Tablesample

  • Comments posted to this topic are about the item Tablesample



    Ole Kristian Velstadbråten Bangås - Virinco - Facebook - Twitter

    Concatenating Row Values in Transact-SQL[/url]

  • Got into the trap...thought query may return 1 or 2....overlooked the primary key factor :w00t:

    A good question though. Thanks for posting.

    ~ Lokesh Vij


    Guidelines for quicker answers on T-SQL question[/url]
    Guidelines for answers on Performance questions

    Link to my Blog Post --> www.SQLPathy.com[/url]

    Follow me @Twitter

  • Percentage is very low for that sample data, it will likely never return any row. Change the query like that to be fair:

    create table #Test (ID int primary key);

    insert into #Test values (2);

    insert into #Test values (1);

    select top 1 ID from #Test tablesample (50 percent)

    drop table #Test

  • Awesome. 🙂 thank you for the interesting question

    Got this wrong too, well I have seen this feature but never used. I need to work on this a lot now to make my understanding consistent.

    (I was in the feeling that this might work like TOP [PERCENT] style, but seems like this feature is quite different OR the way it works is different)

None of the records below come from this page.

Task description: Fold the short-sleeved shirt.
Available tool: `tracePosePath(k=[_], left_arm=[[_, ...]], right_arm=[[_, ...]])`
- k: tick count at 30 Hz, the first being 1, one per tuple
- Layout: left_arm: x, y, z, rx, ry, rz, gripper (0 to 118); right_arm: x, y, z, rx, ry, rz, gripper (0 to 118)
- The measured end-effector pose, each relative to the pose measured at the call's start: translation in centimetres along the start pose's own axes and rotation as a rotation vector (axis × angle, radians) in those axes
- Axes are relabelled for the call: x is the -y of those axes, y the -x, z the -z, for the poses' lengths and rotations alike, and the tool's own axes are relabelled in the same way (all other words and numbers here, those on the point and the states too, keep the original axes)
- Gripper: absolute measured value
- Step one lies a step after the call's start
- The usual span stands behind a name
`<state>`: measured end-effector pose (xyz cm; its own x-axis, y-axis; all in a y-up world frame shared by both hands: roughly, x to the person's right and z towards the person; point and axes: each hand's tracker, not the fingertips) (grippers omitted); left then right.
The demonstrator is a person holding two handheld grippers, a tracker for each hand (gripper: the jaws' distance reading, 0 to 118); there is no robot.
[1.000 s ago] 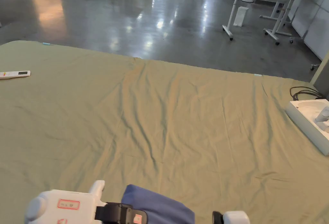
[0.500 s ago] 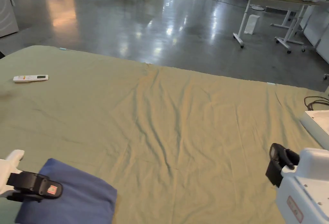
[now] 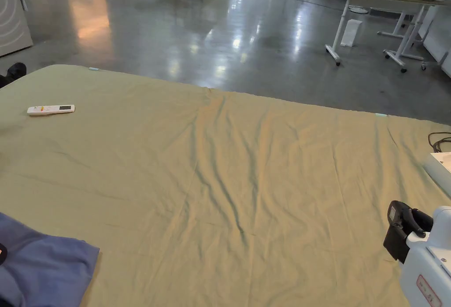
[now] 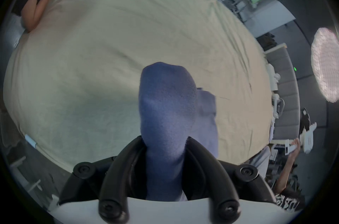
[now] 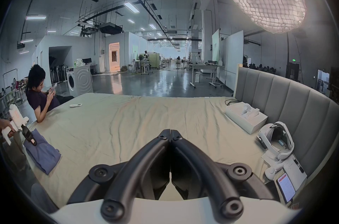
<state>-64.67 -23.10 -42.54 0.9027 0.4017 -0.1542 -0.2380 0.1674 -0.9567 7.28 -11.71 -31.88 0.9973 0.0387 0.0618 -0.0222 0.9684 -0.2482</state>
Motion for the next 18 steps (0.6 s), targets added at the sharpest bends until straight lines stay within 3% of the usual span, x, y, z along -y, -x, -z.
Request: tracePosePath(k=[6,8,9,14,18], left_arm=[[-0.1,-0.2,0.9,-0.118,-0.019,-0.027,34],[-0.2,0.1,0.6,-0.196,-0.033,-0.011,55],[-0.2,0.2,0.3,-0.240,-0.054,-0.007,59],[0.0,0.1,-2.1,-0.401,-0.167,-0.012,63],[0.5,-2.2,-3.4,-0.419,-0.344,0.028,63]], right_arm=[[0.2,-0.2,-0.1,-0.004,0.009,-0.005,0],[0.3,-0.5,-0.1,-0.005,0.014,-0.002,0],[0.4,-0.6,-0.1,-0.007,0.018,0.000,0],[0.8,-1.2,-0.1,-0.007,0.033,0.016,0],[1.0,-1.6,-0.1,-0.011,0.025,0.039,0]])
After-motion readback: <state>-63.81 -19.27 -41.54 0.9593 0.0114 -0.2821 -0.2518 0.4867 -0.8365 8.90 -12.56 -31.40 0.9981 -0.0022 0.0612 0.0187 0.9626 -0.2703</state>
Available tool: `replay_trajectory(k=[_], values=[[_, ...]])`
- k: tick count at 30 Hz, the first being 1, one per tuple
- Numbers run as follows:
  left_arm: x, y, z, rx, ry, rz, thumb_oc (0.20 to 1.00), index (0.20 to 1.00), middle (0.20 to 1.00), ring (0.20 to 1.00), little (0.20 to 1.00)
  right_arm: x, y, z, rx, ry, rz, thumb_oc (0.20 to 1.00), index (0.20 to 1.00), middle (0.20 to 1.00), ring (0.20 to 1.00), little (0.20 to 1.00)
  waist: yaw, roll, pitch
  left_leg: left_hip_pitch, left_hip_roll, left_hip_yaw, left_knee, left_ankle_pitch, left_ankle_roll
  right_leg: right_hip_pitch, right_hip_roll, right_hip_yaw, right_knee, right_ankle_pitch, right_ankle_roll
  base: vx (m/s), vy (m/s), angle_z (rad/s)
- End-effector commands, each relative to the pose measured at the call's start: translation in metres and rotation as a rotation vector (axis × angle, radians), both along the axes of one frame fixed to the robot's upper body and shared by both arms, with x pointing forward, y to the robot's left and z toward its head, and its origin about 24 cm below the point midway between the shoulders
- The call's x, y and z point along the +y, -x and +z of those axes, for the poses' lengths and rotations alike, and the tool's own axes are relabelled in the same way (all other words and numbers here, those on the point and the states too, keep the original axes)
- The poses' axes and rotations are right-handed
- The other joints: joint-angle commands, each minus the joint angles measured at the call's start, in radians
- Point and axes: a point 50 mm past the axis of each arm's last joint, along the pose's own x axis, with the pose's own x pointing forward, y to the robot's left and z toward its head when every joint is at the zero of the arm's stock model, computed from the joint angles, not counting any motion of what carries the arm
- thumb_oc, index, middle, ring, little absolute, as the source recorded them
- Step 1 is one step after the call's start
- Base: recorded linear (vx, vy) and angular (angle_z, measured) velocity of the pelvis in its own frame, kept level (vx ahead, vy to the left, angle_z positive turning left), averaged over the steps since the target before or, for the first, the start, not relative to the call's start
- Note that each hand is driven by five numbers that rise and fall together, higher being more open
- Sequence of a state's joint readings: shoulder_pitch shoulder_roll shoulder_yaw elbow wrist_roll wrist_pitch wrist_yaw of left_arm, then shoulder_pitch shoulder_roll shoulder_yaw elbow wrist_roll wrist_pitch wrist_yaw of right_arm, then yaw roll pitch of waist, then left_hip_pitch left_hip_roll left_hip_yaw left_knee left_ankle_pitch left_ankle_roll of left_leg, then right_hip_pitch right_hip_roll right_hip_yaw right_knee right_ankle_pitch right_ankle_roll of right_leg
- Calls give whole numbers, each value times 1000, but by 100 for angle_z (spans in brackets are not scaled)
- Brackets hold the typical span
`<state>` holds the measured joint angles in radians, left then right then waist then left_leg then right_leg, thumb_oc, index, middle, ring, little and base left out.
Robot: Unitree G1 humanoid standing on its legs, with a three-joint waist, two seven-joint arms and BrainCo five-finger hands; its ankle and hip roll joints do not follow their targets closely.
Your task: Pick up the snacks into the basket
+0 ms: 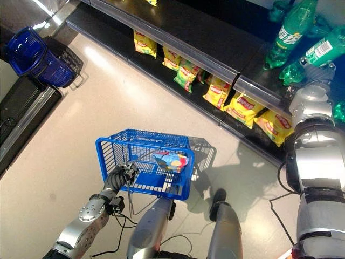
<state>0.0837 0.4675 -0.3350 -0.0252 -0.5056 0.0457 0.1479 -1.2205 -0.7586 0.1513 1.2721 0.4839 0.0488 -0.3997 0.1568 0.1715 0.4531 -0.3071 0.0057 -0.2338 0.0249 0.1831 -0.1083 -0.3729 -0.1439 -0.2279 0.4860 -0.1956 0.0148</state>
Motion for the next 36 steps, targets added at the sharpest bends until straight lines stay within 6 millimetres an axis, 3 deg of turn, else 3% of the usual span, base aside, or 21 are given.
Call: replay_trajectory(k=[1, 16, 19, 20, 21, 22, 27, 30, 36], values=[[-13, 0, 39, -202, 73, -74, 200, 200, 200, 200, 200, -1, 2, 31, -101, 59, -3, 200, 200, 200, 200, 200, 20, -35, -54, 54, -18, -3, 4, -97, 42, 66, 9, 10, -165, 49, 72, 0, 0, 0], [-14, 0, 37, -198, 74, -80, 200, 200, 200, 200, 200, 3, 0, 28, -93, 73, -6, 200, 200, 200, 200, 200, 19, -34, -49, 58, -21, 5, 8, -102, 46, 69, 7, 18, -171, 54, 72, 0, 0, 0], [-14, -2, 39, -208, 71, -73, 200, 200, 200, 200, 200, 11, -3, 27, -115, 124, 13, 200, 200, 200, 200, 200, 14, -43, -47, 58, -20, 6, 17, -106, 46, 75, 10, 21, -174, 56, 72, 0, 0, 0], [-10, -6, 39, -217, 61, -39, 200, 200, 200, 200, 200, 26, -3, 29, -191, 207, 52, 200, 200, 200, 200, 200, 1, -52, -45, 59, -19, 7, 24, -111, 48, 81, 12, 23, -179, 59, 73, 0, 0, 0], [-10, -6, 39, -216, 59, -40, 200, 200, 200, 200, 200, 26, -2, 28, -189, 206, 51, 200, 200, 200, 200, 200, 2, -52, -47, 55, -19, 6, 24, -106, 48, 79, 12, 21, -183, 66, 73, 0, 0, 0], [-5, -8, 37, -216, 49, 5, 200, 200, 200, 200, 200, 42, 2, 17, -282, 217, 90, 200, 200, 200, 200, 200, -14, -60, -45, 63, -18, 8, 36, -122, 53, 86, 14, 32, -179, 61, 73, 0, 0, 0], [7, -11, 32, -202, 70, 112, 200, 200, 200, 200, 200, 62, 28, -15, -369, 273, 124, 200, 200, 200, 200, 200, -39, -84, -62, 70, -20, 22, 59, -144, 64, 104, 17, 54, -201, 79, 77, 29, 55, -6], [14, -11, 31, -203, 86, 169, 200, 200, 200, 200, 200, 74, 55, -42, -382, 318, 186, 200, 200, 200, 200, 200, -73, -98, -79, 85, -20, 47, 70, -167, 73, 122, 17, 74, -238, 98, 85, 20, 77, -24], [24, -10, 35, -231, 82, 230, 200, 200, 200, 200, 200, 84, 86, -56, -408, 369, 277, 200, 200, 200, 200, 200, -110, -125, -100, 104, -23, 96, 99, -201, 85, 140, 18, 117, -271, 118, 97, 15, 85, -30]])
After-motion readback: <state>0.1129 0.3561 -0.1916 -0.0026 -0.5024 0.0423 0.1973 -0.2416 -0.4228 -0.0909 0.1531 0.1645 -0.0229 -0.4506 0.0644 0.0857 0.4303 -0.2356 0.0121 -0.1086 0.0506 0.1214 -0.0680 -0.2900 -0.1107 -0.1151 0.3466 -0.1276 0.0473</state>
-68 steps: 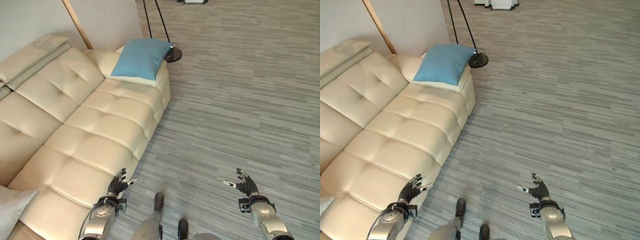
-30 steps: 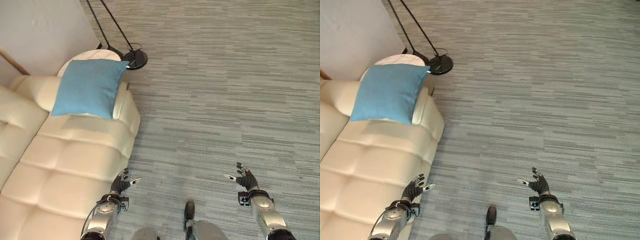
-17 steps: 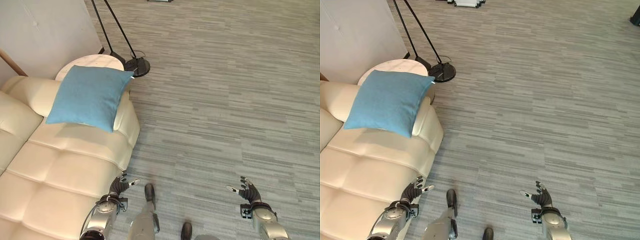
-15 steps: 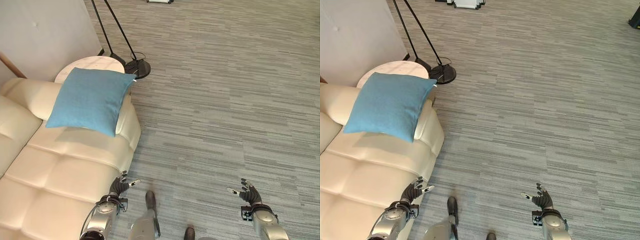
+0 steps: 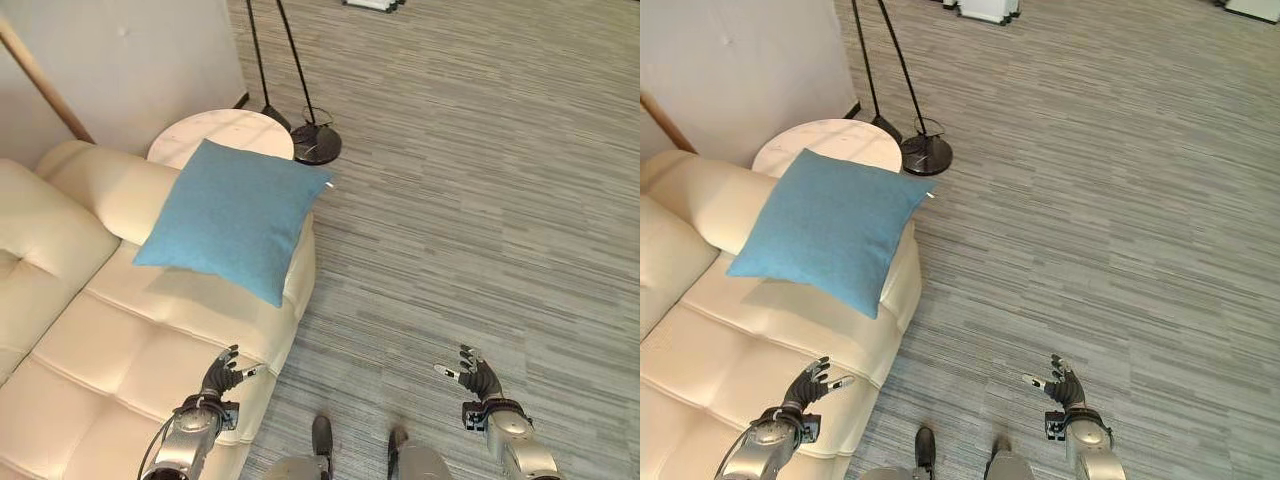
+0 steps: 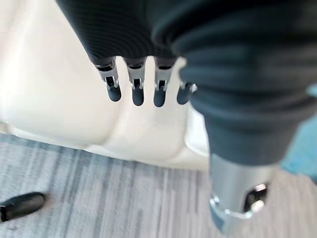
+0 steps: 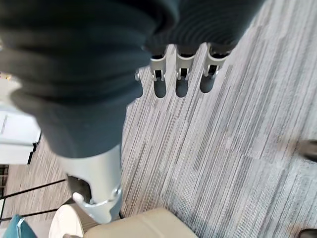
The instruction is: Pick up all the scattered cushions and arrange them neatly on the sofa.
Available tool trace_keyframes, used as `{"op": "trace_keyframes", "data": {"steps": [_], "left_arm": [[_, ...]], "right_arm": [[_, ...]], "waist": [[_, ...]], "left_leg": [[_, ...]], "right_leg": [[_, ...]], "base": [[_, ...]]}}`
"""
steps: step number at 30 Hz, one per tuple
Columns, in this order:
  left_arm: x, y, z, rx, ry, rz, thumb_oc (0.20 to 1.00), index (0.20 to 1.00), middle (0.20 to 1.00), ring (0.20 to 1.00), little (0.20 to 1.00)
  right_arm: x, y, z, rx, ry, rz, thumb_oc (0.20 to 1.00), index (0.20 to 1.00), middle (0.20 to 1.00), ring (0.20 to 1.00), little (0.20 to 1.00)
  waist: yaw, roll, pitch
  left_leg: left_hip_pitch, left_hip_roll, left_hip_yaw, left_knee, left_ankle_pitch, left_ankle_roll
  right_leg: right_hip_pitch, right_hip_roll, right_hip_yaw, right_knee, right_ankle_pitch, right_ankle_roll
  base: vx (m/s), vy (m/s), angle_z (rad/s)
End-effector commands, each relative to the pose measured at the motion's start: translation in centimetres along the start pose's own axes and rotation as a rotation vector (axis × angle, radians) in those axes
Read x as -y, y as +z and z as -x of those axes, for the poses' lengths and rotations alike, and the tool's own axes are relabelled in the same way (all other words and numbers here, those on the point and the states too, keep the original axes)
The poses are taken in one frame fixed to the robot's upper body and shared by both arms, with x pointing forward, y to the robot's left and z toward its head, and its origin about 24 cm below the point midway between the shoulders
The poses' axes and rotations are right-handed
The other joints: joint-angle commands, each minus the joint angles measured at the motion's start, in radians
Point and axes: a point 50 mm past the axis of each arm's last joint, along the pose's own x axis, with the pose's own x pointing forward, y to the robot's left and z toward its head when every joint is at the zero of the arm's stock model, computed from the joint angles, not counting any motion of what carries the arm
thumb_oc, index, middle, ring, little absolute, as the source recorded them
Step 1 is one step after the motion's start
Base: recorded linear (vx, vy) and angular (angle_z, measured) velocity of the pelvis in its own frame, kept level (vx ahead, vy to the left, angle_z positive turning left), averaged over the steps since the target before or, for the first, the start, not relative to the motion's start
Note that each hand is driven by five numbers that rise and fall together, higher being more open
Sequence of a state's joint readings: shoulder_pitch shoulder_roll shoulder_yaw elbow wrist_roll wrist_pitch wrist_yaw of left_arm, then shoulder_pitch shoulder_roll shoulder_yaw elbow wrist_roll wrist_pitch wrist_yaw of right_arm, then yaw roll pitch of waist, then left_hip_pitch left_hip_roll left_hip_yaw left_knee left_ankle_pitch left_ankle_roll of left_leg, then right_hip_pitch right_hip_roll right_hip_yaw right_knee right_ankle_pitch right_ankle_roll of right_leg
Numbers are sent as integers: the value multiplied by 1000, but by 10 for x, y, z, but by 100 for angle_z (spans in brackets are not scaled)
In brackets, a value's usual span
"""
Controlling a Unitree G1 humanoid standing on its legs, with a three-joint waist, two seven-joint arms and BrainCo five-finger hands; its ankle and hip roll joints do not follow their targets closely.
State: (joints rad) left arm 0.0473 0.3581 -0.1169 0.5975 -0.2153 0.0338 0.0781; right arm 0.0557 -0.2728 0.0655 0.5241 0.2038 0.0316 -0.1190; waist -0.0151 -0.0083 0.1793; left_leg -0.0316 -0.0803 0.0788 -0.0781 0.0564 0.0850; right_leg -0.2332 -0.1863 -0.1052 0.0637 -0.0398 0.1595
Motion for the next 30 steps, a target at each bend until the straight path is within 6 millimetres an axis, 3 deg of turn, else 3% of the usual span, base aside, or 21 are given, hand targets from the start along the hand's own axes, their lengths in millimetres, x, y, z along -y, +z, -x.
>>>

    Just a thought - "the query always returns no rows" can also be correct I guess. This is happening due to the limited rows and so no matter when you execute this query, it will not show any rows (with respect to the given data and the select statement) until the data is been increased with proper amount which is not going to happen. (I am wrong here is so many ways...:w00t:)

    ww; Raghu
    --
    The first and the hardest SQL statement I have wrote- "select * from customers" - and I was happy and felt smart.

  • Interesting question.

    Thanks for sharing! 🙂

  • Evgeny Garaev (9/18/2012)


    Percentage is very low for that sample data, it will likely never return any row. Change the query like that to be fair:

    create table #Test (ID int primary key);

    insert into #Test values (2);

    insert into #Test values (1);

    select top 1 ID from #Test tablesample (50 percent)

    drop table #Test

    Is this just me or somethings going wrong.....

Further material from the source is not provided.